While the building had many lives after Youth’s Benefit School moved in the 1950s, the sisters say it is still best known locally as the former Video Tonight store. When they took over the building, it had most recently been a computer repair shop. The drop ceiling was stained, and the walls were electric blue.

Through their own hard work (Rueckert tackled the ceiling singlehandedly) and support from the community (a neighborhood contractor worked nights for them for only the cost of supplies), they opened in 2022.

According to Rudez, the sisters have always been close, but being in business together was a new dynamic. “We respect each other’s strengths and complement each other, and we laugh and hug a lot,” she says. She adds that it helps that they share a similar aesthetic, noting that they often inadvertently dress alike.

Schoolhouse has gained a reputation as “the Anthropologie of Fallston,” says Rudez.

The pair take pride in seeking out local makers—their fresh plant atrium is supplied (and nurtured) by Jo Powell of @mamajosplants, they have a wall of botanical watercolors by artist Michael King, beef jerky made using regional Roseda beef, locally made body scrubs and goat’s milk soaps, and even a “junior makers” corner where they sell bracelets and keychains made by area teens.

Keen believers in the power of storytelling, Rudez will often write small cards in her lovely handwriting to detail the backstory of a product, be it the perfect cinnamon and vanilla-infused maple syrup she brought back from a trip to Vermont or the story of a displaced Ukrainian artist who was crocheting flowers until she could be reunited in the U.S. with her Towson- based fiancé.

As much as they love local, Rudez says they also carry fair trade global brands. “I love sharing those stories,” she says, “and we love supporting women from other countries who are just trying to help their families.”

“We love to talk about the products that we carry because we believe in them,” says Rueckert. “People want to be conscious consumers; they want to feel like they’re connected to their products and feel good about what they’re buying and what they’re gifting.”

In addition to home goods, cards, plants, books, kids’ goods, and art pieces, there are always fresh bouquets on sale made by Washday Floral. Rueckert does small weddings, events, and proms, but also makes “jam jar” and petite “saltshaker” arrangements for Schoolhouse inspired by the little bouquets their mother would make for their house growing up.

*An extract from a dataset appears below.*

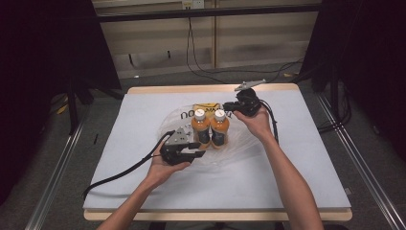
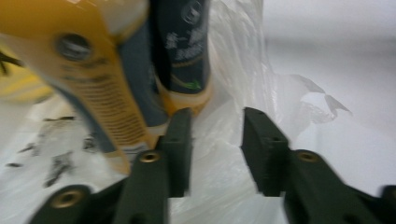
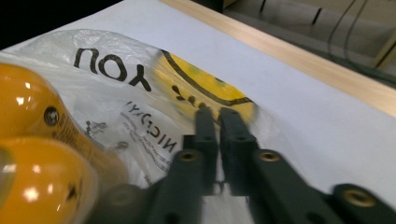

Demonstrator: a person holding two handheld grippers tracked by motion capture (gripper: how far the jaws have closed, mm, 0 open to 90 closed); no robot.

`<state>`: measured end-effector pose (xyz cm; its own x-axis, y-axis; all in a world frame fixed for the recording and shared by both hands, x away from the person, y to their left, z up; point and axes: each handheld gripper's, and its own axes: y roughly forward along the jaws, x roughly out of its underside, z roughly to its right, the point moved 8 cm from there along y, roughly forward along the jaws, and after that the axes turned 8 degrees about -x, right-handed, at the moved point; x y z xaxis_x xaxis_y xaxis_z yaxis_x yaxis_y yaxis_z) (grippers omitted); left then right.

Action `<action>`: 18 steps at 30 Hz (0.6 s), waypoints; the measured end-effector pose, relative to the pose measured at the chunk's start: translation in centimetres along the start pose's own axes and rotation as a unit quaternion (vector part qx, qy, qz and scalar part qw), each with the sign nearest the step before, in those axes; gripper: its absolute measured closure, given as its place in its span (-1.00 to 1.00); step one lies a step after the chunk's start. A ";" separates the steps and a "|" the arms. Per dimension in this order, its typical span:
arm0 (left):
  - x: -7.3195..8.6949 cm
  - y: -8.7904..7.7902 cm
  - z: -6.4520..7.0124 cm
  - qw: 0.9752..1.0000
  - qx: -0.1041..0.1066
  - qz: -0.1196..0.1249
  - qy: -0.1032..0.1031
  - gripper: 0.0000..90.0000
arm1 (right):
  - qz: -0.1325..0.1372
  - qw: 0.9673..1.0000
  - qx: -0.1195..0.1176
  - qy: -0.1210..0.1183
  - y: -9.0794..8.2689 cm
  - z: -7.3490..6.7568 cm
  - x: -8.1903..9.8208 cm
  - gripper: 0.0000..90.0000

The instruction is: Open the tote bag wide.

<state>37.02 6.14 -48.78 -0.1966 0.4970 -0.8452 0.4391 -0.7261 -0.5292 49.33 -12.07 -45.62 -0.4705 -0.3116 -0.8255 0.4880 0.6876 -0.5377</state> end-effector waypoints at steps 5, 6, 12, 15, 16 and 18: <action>-0.5 -2.1 -0.9 0.999 -0.030 0.017 -0.006 -0.20 | 0.013 1.000 0.009 -0.007 -2.0 -0.4 0.7 0.43; -0.5 -2.3 -1.0 0.999 -0.035 0.022 -0.007 -0.20 | 0.019 1.000 0.009 -0.010 -2.6 -0.6 0.8 0.34; 0.9 -4.6 -2.3 0.997 -0.067 0.011 -0.025 -0.62 | 0.057 0.998 0.011 -0.012 -6.0 -1.9 2.0 -0.34; 1.5 -6.4 -2.9 0.996 -0.076 0.005 -0.038 -0.65 | 0.061 0.998 0.025 -0.016 -6.9 -2.1 2.6 -0.50; 1.6 -6.8 -3.0 0.996 -0.083 0.006 -0.036 -0.69 | 0.066 0.997 0.031 -0.011 -7.5 -2.2 3.1 -0.57; 1.8 -7.8 -3.3 0.994 -0.099 0.011 -0.035 -0.73 | 0.071 0.997 0.036 -0.005 -8.3 -2.3 3.8 -0.65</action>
<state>36.13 14.22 -45.95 -0.2428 0.4424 -0.8633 0.6070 -0.6249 -0.4910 41.85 -17.44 -43.91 -0.3867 -0.2216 -0.8952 0.6002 0.6765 -0.4267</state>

Although Rueckert uses wholesale and dried flowers in winter, she is supplied by 12 local flower farms during the growing season. Her tiny arrangements are a boon to farmers who would normally need to take the short, stemmed flowers as a loss.

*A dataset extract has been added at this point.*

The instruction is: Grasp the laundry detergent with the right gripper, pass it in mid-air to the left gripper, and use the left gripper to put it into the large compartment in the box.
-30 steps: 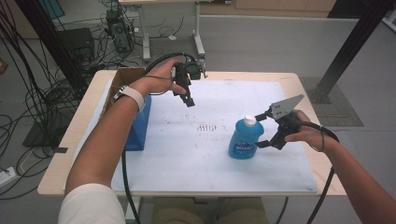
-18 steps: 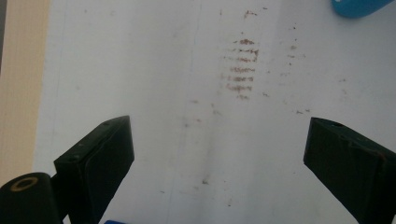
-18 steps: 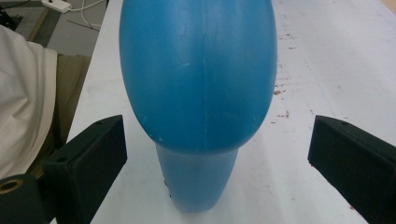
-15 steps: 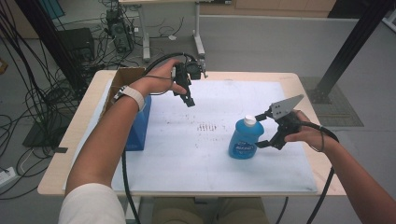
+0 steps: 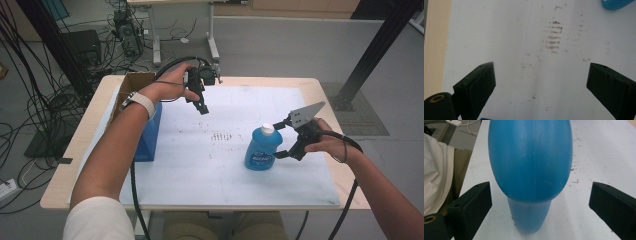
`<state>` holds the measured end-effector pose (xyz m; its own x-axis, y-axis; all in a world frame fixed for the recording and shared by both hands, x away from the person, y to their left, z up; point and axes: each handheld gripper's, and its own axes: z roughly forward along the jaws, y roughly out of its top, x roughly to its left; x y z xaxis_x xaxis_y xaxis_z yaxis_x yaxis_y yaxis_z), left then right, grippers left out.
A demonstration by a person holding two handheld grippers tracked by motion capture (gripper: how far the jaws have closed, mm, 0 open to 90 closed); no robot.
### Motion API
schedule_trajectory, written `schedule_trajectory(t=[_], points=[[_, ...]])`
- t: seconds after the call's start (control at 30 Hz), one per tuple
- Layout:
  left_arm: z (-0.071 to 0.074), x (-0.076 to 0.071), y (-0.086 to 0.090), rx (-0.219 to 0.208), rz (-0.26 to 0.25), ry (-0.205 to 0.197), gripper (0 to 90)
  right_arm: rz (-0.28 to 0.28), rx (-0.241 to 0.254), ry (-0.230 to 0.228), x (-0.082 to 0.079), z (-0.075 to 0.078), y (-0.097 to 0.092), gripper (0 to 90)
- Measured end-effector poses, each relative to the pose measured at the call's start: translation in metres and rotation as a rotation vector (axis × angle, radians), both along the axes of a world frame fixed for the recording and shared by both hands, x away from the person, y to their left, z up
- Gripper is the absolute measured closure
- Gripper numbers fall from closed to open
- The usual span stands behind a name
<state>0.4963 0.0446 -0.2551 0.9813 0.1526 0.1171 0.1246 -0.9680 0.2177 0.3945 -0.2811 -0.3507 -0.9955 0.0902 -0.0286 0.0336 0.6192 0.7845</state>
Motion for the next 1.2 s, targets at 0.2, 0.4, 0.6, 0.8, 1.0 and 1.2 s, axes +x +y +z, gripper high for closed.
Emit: schedule_trajectory(t=[0.2, 0.4, 0.6, 0.8, 1.0, 1.2], points=[[0.0, 0.0, 0.0, -0.001, 0.001, -0.001, 9.0, -0.004, 0.001, 0.001, 0.0, 0.0, 0.0, 4.5], [-0.001, 0.0, 0.0, -0.006, 0.004, 0.0, 9.0, -0.006, 0.004, 0.001, 0.0, -0.001, 0.0, 4.5], [0.0, 0.0, 0.001, -0.001, 0.003, -0.002, 9.1, -0.007, 0.014, -0.002, 0.0, -0.003, 0.001, 4.5], [0.0, 0.0, 0.001, -0.001, 0.004, -0.003, 9.1, -0.004, 0.028, -0.001, 0.001, -0.005, 0.005, 4.5], [-0.001, 0.0, 0.001, -0.006, 0.01, -0.001, 9.1, -0.009, 0.043, 0.0, 0.001, -0.008, 0.006, 4.5], [-0.001, 0.0, 0.001, -0.005, 0.006, -0.001, 9.1, -0.011, 0.057, 0.0, 0.0, -0.011, 0.007, 4.5]])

“Cortney calls them my ‘no flower left behind’ arrangements,” she says.

The flowers and the boutique create a nice synergy, with people often stopping by to get a gift, card, and flowers to take to a sick friend or as a present.

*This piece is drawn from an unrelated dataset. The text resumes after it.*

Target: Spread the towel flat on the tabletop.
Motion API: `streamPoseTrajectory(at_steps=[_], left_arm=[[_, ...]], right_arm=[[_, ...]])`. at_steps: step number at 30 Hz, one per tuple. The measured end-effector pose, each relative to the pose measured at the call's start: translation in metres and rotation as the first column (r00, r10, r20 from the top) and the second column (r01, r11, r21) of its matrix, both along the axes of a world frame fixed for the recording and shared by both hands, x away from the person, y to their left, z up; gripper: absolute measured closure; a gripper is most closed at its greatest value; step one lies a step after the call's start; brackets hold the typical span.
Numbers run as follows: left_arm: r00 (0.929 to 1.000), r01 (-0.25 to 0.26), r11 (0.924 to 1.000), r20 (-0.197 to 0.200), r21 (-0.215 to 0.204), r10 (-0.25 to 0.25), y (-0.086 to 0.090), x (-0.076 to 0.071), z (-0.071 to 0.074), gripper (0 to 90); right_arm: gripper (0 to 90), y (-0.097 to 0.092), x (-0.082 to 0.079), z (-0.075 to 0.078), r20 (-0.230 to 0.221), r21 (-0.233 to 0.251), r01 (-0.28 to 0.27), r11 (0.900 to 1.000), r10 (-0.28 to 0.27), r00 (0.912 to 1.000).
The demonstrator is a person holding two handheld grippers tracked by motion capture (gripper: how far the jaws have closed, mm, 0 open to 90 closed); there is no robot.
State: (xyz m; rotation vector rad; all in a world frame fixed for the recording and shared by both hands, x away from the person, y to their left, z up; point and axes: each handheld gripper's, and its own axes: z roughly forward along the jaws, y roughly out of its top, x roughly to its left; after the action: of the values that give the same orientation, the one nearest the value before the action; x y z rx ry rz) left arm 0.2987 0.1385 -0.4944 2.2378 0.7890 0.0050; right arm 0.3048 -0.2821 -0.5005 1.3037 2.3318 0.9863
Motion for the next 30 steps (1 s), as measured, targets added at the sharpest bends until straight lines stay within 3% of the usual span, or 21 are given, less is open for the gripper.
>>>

The care with which patrons choose their purchases, especially special gifts, is not lost on the sisters. Both are unapologetic criers and get emotional speaking about the community of customers, fellow retailers, farmers, and makers that’s grown up around the shop.

“More than products, I think people come to Schoolhouse because of how it makes them feel,” says Rudez. “Sometimes I feel like we’re not in the business of retail, but the business of kindness,” says Rueckert. “So many emotions come through the door, whether someone’s excited about their daughter having a new baby or they’re sad because their friend just got diagnosed with cancer. . . . When they want to give that little something, when they want to be kind, people come here.”